Double Dragon II: Wander of the Dragons is a beat 'em up game based on the arcade game Double Dragon II: The Revenge. It was released for the Xbox 360 via Xbox Live Arcade service.

=== Ragnarok: Eternal Love ===
Gravity released a mobile game titled Ragnarok: Eternal Love in 2017.

=== Ragnarok: Origin ===
Ragnarok: Origin is a mobile adaptation of the franchise which was released in 2021.

=== Ragnarok Labyrinth NFT ===
In 2022, Gravity released a version of Ragnarok featuring collectible blockchain-based non-fungible tokens (NFTs).

=== Ragnarok Online 3 ===
Ragnarok Online 3 is developed by Gravity's Hong Kong headquarters, Gravity Game Vision. is set to release in 2026 on PC and mobile devices.

=== Mobile/Handheld ===
Gravity has also developed and/or published the following titles for mobile devices or portable consoles:
- Ragnarok M: Eternal Love
- Ragnarok X: Next Generation
- Ragnarok R
- MR!P: Miracle PORORO
- MagicPuzzle Island
- Ragnarok: Path of Heroes
- RO: Idle Poring
- Requiem Mobile
- Ragnarok DS
- Ragnarok Begins

=== PC ===
Gravity Corporation has also developed and/or published the following PC game titles:

- Arcturus - The Curse and Loss of Divinity
- Emil Chronicle Online
- Paper Man
- Pucca Racing
- Requiem: Bloodymare
- Stylia
- Time N Tales

==Subsidiaries==
Gravity owns a number of subsidiary companies, which publish and develop its games in countries and regions around the world.

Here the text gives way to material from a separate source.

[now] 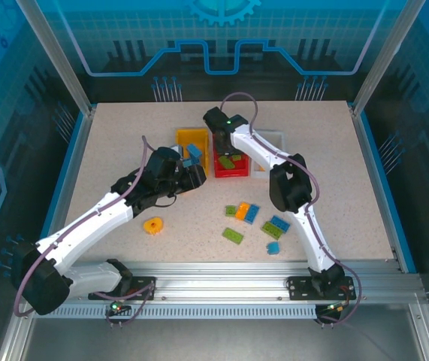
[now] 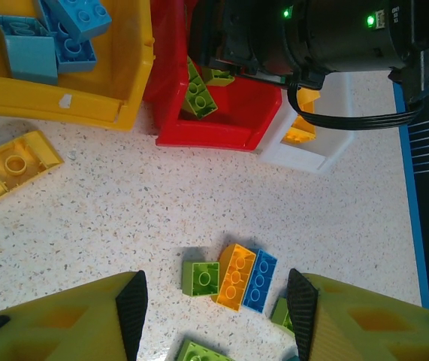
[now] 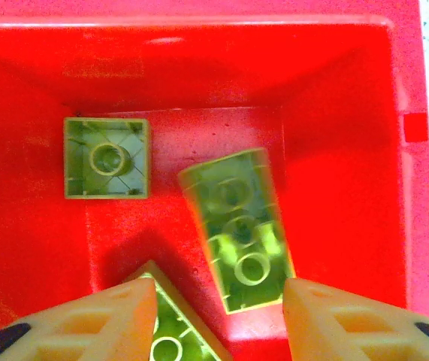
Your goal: Sort the legos into containers by color
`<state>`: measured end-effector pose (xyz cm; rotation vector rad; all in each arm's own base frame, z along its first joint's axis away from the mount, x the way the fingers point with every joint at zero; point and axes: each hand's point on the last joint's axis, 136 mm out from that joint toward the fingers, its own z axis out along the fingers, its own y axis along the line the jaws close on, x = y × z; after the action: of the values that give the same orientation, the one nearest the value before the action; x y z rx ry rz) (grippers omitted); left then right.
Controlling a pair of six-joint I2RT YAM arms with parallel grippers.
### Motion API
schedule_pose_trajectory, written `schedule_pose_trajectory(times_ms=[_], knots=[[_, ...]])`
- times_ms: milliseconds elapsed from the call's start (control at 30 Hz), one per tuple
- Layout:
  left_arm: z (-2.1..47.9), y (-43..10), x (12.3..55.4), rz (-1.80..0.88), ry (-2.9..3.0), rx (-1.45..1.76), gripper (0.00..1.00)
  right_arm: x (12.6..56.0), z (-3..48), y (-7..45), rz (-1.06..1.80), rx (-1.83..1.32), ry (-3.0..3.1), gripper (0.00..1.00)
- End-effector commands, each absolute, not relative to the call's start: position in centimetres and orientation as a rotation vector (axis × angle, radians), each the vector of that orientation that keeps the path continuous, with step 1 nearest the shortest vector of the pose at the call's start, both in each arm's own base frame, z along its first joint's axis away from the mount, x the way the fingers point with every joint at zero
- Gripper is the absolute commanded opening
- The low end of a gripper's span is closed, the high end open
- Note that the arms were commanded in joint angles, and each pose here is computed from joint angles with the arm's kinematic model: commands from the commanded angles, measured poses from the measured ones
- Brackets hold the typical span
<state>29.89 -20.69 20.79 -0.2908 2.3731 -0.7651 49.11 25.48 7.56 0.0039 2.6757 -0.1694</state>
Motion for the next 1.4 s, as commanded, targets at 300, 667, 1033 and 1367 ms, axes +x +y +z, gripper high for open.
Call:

- Gravity Interactive publishes games in North America. It was established in March 2003, and is based in Buena Park, California.
- Gravity CIS, Inc. publishes games in Russia and CIS countries. It was established in 2005 and is based in Moscow, Russia.
- Gravity Europe SAS publishes games in Europe. It was established in September 2006, and is based in Paris, France.
- Gravity Game Arise publishes games developed in Japan and overseas for the Japanese and Asian markets. It was established in July 2019 and is based in Tokyo, Japan.
- Gravity Game Tech publishes games in Thailand. It was established in 2019 and is based in Bangkok, Thailand.
- Neo Cyon, Inc., established in 2000, develops and publishes mobile games and MMORPGs. It was acquired by Gravity in 2005.
- Triggersoft, which created ROSE Online, was acquired by Gravity in 2005. It was liquidated in 2007.